---- Supplied records

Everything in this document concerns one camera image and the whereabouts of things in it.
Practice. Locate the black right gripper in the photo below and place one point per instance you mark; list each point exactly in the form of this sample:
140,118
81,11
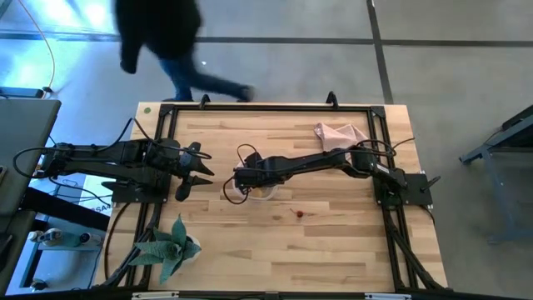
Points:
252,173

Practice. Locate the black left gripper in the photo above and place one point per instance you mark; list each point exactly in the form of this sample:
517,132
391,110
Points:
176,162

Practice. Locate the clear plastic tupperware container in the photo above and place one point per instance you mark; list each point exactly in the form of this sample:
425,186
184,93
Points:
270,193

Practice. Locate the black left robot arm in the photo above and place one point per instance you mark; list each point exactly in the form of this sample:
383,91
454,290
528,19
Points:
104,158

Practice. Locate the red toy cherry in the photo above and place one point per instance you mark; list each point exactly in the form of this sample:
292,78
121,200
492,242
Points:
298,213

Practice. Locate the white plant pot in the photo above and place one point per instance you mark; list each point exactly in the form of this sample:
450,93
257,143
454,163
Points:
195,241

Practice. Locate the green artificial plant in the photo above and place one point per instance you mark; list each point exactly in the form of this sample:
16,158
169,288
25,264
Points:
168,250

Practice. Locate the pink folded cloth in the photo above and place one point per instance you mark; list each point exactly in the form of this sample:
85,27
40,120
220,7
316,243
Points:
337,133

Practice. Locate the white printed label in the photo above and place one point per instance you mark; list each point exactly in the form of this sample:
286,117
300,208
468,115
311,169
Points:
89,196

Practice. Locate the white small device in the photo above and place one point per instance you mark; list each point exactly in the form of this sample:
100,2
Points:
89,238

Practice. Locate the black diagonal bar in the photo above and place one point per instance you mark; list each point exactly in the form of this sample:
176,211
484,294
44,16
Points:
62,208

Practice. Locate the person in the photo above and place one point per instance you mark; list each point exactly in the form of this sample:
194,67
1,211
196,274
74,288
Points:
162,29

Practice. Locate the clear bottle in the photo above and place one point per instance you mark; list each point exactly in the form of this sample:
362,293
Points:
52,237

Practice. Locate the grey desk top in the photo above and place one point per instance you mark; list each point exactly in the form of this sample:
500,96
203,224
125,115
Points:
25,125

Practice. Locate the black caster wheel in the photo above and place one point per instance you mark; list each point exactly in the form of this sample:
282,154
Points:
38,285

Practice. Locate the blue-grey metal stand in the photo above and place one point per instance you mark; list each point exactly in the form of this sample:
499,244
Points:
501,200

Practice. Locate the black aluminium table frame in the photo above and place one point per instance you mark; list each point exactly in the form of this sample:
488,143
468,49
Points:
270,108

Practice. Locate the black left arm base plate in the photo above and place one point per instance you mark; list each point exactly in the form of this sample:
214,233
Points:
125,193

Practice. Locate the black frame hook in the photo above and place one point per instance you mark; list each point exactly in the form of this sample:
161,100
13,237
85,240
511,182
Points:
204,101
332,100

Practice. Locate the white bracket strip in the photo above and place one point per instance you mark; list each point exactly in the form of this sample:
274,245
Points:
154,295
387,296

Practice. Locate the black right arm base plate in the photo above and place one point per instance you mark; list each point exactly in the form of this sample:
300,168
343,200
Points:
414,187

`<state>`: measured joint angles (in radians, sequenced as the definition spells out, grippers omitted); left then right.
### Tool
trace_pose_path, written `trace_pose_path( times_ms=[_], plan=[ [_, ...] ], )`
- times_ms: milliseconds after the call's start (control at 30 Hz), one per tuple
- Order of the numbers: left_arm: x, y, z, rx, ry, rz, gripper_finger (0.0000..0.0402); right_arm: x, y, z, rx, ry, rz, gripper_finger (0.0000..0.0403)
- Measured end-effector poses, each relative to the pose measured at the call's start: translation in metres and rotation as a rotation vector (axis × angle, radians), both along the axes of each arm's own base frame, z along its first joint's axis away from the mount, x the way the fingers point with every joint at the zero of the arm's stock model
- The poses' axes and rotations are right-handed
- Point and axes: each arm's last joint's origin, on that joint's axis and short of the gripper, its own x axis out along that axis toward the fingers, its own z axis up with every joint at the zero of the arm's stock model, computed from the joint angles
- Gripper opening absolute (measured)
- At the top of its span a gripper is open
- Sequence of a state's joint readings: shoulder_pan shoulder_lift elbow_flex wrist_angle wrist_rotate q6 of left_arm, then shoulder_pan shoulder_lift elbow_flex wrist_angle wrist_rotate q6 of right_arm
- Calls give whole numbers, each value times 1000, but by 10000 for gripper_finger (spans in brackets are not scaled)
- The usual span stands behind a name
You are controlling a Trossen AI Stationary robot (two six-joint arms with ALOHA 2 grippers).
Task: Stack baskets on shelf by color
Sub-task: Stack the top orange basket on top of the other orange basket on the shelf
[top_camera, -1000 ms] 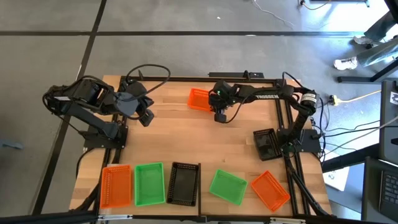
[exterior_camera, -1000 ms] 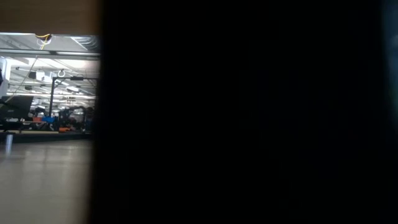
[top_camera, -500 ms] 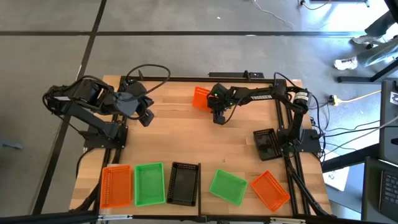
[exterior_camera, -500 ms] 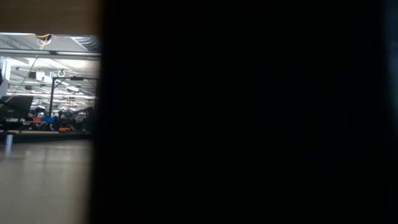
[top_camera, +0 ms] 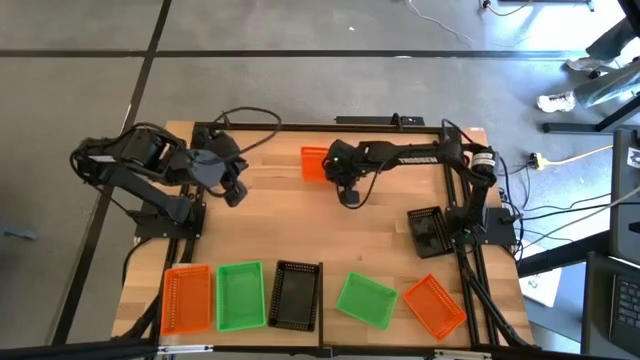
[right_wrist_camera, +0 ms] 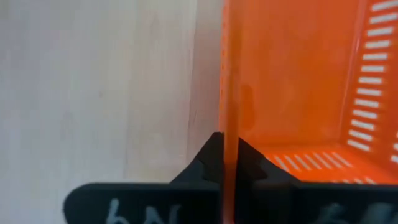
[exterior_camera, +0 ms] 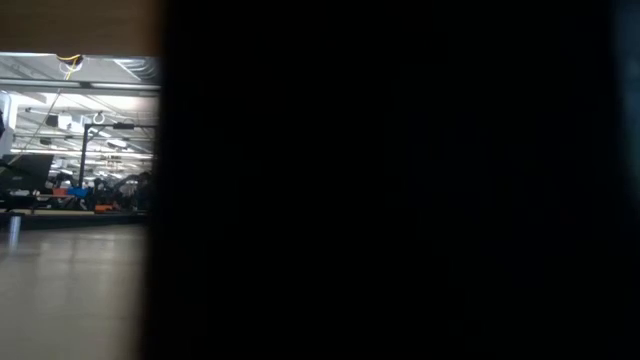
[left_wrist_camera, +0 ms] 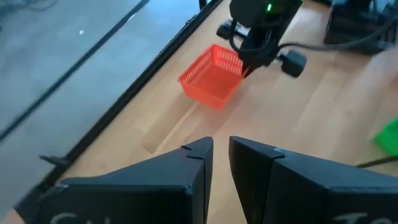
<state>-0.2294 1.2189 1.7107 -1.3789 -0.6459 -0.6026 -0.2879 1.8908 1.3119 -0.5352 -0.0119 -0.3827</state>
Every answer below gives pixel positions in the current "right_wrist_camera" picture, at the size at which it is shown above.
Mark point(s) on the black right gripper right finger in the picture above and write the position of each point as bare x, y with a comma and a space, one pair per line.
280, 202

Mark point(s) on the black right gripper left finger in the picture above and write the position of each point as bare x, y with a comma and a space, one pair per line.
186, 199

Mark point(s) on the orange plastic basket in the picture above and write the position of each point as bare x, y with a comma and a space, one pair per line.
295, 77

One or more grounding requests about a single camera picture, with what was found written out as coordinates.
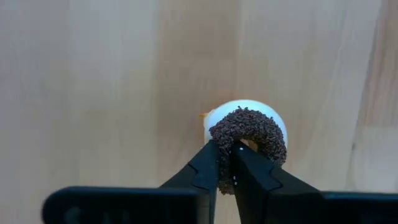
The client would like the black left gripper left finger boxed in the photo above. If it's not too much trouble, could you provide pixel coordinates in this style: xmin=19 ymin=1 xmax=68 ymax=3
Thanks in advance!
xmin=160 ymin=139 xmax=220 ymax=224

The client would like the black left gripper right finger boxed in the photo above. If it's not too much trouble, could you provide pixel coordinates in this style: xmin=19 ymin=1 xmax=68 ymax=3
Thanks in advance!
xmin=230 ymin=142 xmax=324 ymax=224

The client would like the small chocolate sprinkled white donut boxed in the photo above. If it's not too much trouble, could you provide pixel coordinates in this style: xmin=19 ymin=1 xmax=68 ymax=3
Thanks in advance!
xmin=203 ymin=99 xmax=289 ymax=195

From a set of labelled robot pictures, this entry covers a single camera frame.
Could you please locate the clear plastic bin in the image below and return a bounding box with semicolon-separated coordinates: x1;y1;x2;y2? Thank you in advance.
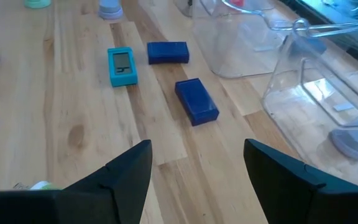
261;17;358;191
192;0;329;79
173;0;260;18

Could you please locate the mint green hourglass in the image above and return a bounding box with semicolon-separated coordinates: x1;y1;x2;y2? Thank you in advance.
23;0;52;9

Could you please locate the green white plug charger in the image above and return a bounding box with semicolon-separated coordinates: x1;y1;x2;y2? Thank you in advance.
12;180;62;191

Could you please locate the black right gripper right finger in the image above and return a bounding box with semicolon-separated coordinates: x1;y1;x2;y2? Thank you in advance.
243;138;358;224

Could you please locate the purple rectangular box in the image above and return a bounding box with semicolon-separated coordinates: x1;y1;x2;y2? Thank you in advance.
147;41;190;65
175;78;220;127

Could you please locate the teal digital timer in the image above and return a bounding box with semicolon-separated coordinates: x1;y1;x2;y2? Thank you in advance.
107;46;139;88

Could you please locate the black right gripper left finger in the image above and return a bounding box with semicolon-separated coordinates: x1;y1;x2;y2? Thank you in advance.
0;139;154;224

--------

## [Required work]
For the word "like", find every line in the data that holds it and copy that line.

## [Final answer]
The client would like the black left gripper left finger boxed in the photo above. If it's not too much trouble, could you provide pixel coordinates in this style: xmin=19 ymin=1 xmax=68 ymax=3
The client would like the black left gripper right finger boxed in the photo above. If it's not too much trouble, could you provide pixel coordinates in this style: xmin=19 ymin=1 xmax=68 ymax=3
The client would like the small chocolate sprinkled white donut boxed in the photo above. If it's not too much trouble, could you provide pixel coordinates in this style: xmin=19 ymin=1 xmax=68 ymax=3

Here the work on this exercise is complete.